» Exercise aim
What is needed is a faithful copy of all the entries, with no pictures in it.
● ● ●
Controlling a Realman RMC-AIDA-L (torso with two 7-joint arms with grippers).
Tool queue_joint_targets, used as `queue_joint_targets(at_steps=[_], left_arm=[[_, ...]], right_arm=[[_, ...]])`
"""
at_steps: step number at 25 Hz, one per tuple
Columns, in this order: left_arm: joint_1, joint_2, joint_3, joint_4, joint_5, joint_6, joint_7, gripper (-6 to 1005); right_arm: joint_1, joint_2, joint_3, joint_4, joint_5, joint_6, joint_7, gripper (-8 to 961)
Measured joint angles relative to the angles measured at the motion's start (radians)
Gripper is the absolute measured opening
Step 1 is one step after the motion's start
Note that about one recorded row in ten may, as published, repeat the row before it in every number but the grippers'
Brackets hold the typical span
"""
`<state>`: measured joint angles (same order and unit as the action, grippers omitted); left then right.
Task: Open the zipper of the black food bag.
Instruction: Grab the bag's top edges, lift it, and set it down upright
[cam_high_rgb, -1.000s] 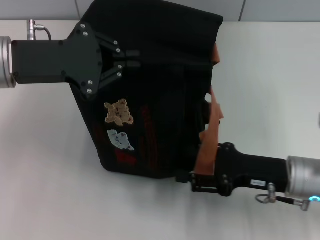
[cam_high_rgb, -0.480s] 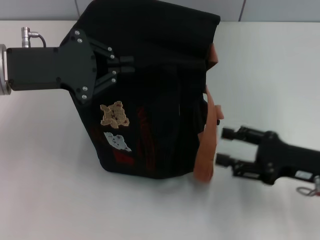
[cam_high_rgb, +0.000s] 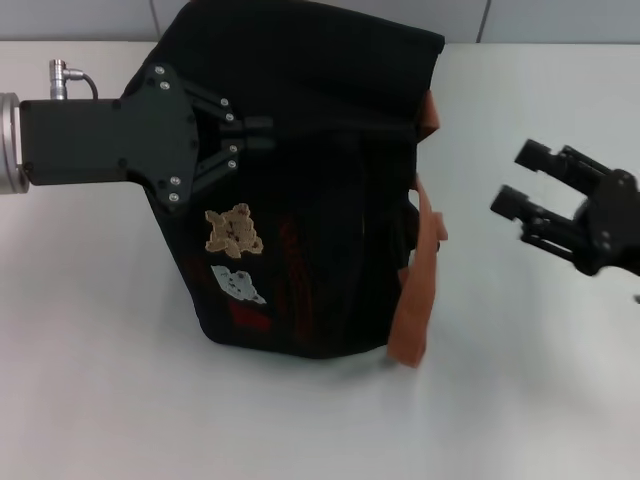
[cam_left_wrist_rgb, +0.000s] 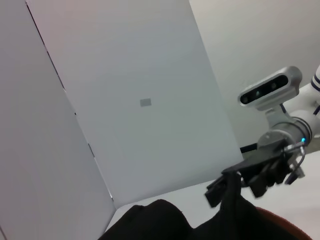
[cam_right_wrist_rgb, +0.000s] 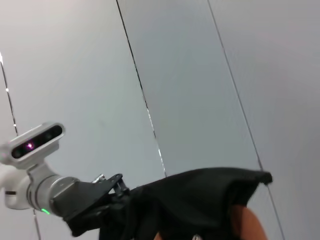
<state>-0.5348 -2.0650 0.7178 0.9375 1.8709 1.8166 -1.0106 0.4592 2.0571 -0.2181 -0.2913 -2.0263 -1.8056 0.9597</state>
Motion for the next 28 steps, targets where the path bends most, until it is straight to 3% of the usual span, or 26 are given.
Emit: queue_joint_targets(at_steps=[3,6,11,17,28], left_arm=[[-0.003,-0.001,0.0,-0.003,0.0,-0.001,0.0,71],[-0.007,-0.001,0.0,-0.011,0.001,-0.002,0.001,71],[-0.013,-0.001,0.0,-0.023,0.001,-0.005,0.001,71],[-0.018,-0.001,0.0,-0.027,0.002,-0.005,0.0,71],[-0.023,-0.001,0.002,-0.028,0.002,-0.005,-0.002,70]], right_arm=[[0.032,0.02,-0.003,0.009,0.0,0.056,-0.074,741],[0.057,0.023,-0.005,0.065,-0.003,0.107,-0.175,741],[0.08,0.025,-0.013,0.113,-0.01,0.12,-0.267,650],[0.109,0.026,-0.055,0.135,-0.011,0.147,-0.286,441],[0.16,0.028,-0.064,0.157,-0.008,0.212,-0.292,429]])
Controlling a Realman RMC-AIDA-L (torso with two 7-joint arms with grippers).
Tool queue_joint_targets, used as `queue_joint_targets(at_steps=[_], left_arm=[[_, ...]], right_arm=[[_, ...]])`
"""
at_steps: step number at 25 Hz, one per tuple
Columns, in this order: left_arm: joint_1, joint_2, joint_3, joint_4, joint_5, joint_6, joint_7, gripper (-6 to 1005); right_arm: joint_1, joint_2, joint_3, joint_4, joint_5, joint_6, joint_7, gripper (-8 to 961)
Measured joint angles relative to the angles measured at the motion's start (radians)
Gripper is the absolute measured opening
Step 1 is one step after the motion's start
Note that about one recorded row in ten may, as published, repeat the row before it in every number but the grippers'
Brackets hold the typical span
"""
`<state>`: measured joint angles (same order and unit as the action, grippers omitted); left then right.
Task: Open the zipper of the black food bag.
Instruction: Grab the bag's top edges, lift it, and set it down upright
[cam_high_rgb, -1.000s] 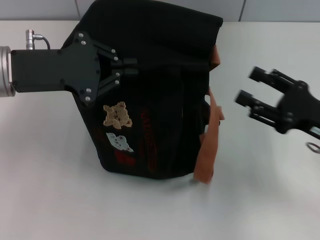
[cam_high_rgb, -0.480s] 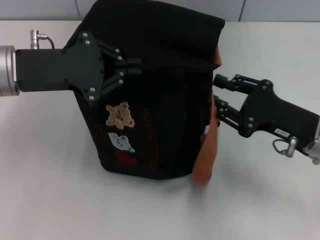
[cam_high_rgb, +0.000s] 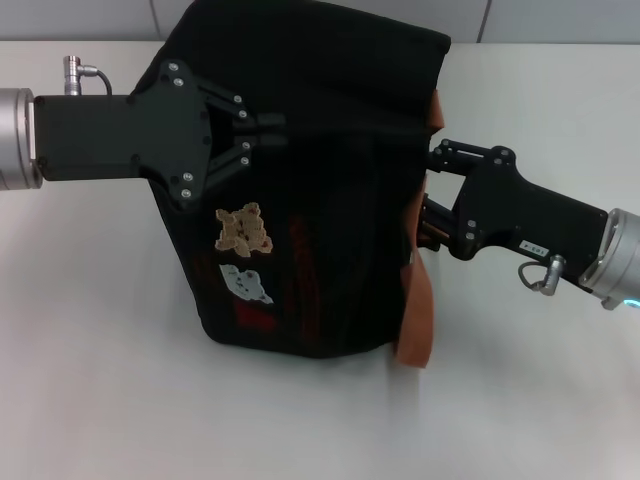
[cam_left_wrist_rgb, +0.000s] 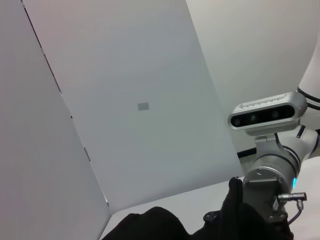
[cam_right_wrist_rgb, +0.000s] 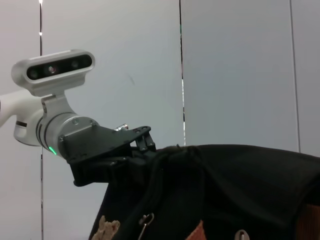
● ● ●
» Task output
Controlling a Realman RMC-AIDA-L (torso with two 7-joint arms with grippers).
Tool queue_joint_targets, used as `queue_joint_targets(at_steps=[_], left_arm=[[_, ...]], right_arm=[[_, ...]])`
"""
at_steps: step number at 25 Hz, one per tuple
Columns, in this order: left_arm: joint_1, joint_2, joint_3, joint_4, joint_5, joint_6, joint_7, gripper (-6 to 1005); right_arm: joint_1, joint_2, joint_3, joint_4, joint_5, joint_6, joint_7, gripper (-8 to 961)
Measured joint angles relative to the angles measured at the motion's start (radians)
Gripper is the absolute measured opening
Step 1 is one step after the motion's start
Note that about one recorded row in ten may, as published, repeat the row before it in every number but the grippers'
Brackets hold the typical span
"""
`<state>`: measured joint angles (same order and unit as the action, grippers omitted); left then right.
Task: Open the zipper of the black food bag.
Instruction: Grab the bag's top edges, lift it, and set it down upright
[cam_high_rgb, -1.000s] 
[cam_high_rgb, -0.480s] 
[cam_high_rgb, +0.000s] 
[cam_left_wrist_rgb, +0.000s] 
[cam_right_wrist_rgb, +0.000s] 
<state>-0.5348 -2.0650 0.7178 0.9375 1.8709 1.8166 -1.0106 0.4592 2.0571 -0.2181 -0.2913 -2.0263 -1.8056 0.9597</state>
Motion for the next 28 steps, targets where the path bends most, until it is straight to 3% of the usual span, or 26 are given.
Emit: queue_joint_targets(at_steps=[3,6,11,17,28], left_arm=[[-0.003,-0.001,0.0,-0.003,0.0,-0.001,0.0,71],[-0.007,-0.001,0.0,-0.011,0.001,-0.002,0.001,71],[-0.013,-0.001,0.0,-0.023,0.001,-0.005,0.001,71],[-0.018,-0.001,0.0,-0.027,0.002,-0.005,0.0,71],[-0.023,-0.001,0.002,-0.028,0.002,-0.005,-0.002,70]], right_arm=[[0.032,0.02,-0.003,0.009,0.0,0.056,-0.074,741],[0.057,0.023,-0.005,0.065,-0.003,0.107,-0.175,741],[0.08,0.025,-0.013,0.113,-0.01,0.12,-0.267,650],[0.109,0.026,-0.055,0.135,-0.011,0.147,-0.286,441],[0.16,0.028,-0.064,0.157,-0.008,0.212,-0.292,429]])
Controlling a Realman RMC-AIDA-L (torso with two 7-joint arms with grippers).
Tool queue_joint_targets, used as `queue_joint_targets(at_steps=[_], left_arm=[[_, ...]], right_arm=[[_, ...]])`
"""
at_steps: step number at 25 Hz, one per tuple
Columns, in this order: left_arm: joint_1, joint_2, joint_3, joint_4, joint_5, joint_6, joint_7, gripper (-6 to 1005); right_arm: joint_1, joint_2, joint_3, joint_4, joint_5, joint_6, joint_7, gripper (-8 to 961)
Measured joint angles relative to the angles measured at the motion's start (radians)
Gripper is the absolute measured opening
Step 1 is one step after the motion's start
Note that about one recorded row in ten may, as published, repeat the row before it in every number but the grippers'
Brackets hold the typical span
"""
`<state>`: measured joint angles (same order and unit as the action, grippers omitted); left then right.
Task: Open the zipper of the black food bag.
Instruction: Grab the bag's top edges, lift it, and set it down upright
[cam_high_rgb, -1.000s] 
[cam_high_rgb, -0.480s] 
[cam_high_rgb, +0.000s] 
[cam_left_wrist_rgb, +0.000s] 
[cam_right_wrist_rgb, +0.000s] 

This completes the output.